***** Data shown
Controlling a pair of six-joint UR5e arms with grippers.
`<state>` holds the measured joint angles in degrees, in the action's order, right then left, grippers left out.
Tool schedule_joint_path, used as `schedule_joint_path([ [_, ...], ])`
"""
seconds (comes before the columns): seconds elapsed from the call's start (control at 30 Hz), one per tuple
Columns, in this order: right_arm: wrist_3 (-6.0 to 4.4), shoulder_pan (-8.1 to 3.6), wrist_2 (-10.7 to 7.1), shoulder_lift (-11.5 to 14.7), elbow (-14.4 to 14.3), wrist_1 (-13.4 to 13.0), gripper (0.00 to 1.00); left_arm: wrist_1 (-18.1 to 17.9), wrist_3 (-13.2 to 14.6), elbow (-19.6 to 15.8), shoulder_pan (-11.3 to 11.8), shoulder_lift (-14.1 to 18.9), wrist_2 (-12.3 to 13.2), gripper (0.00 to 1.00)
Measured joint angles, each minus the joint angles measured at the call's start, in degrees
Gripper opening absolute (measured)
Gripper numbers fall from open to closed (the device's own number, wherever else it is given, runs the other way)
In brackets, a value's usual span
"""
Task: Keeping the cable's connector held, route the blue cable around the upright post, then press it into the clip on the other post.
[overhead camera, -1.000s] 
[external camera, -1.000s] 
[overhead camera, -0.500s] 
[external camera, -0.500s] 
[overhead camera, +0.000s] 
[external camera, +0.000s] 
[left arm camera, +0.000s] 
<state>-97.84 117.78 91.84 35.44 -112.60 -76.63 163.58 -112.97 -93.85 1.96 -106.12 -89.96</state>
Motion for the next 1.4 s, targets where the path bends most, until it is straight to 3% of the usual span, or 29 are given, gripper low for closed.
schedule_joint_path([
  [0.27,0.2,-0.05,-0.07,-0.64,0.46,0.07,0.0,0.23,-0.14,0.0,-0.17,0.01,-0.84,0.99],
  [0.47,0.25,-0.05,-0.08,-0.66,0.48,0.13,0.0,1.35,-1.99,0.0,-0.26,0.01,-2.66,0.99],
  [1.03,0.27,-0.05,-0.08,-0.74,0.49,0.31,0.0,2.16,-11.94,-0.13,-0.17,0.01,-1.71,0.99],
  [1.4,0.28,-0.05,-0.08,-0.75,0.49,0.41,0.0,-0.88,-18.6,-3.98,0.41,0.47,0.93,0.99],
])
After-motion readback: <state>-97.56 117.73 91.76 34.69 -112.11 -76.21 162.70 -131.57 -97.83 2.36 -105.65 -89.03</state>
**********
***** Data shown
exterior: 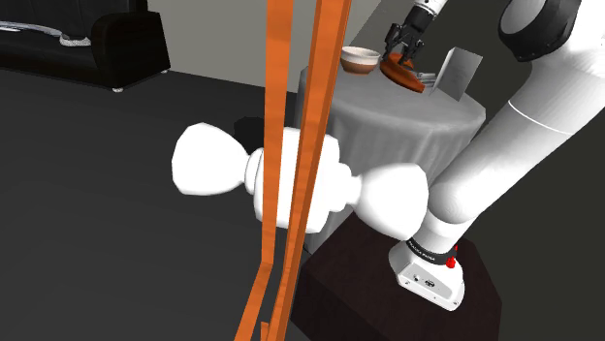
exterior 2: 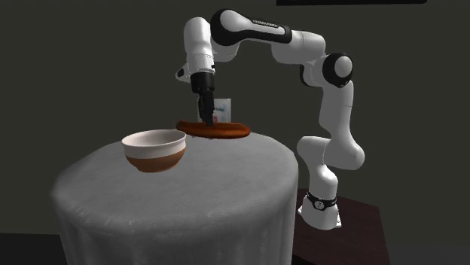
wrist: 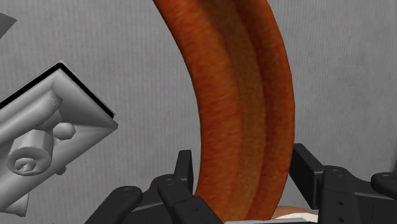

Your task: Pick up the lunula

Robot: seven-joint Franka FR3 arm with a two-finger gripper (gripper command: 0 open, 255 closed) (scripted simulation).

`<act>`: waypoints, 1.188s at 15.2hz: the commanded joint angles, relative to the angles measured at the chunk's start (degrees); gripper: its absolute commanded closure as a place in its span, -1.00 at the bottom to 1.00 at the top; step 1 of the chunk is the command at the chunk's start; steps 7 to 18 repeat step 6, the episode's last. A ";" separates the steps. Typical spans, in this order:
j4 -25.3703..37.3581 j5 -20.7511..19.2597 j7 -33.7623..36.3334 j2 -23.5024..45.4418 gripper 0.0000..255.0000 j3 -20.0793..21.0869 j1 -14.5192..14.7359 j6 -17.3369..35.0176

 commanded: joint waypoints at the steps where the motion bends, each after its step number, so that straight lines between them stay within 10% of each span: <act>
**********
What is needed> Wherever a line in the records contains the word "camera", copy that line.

Task response>
[overhead camera, -1.000s] 
[external camera, -1.000s] 
[overhead camera, -0.500s] 
[external camera, -0.500s] 
[overhead camera, +0.000s] 
[external camera, +0.000s] 
[left arm camera, +0.000s] 

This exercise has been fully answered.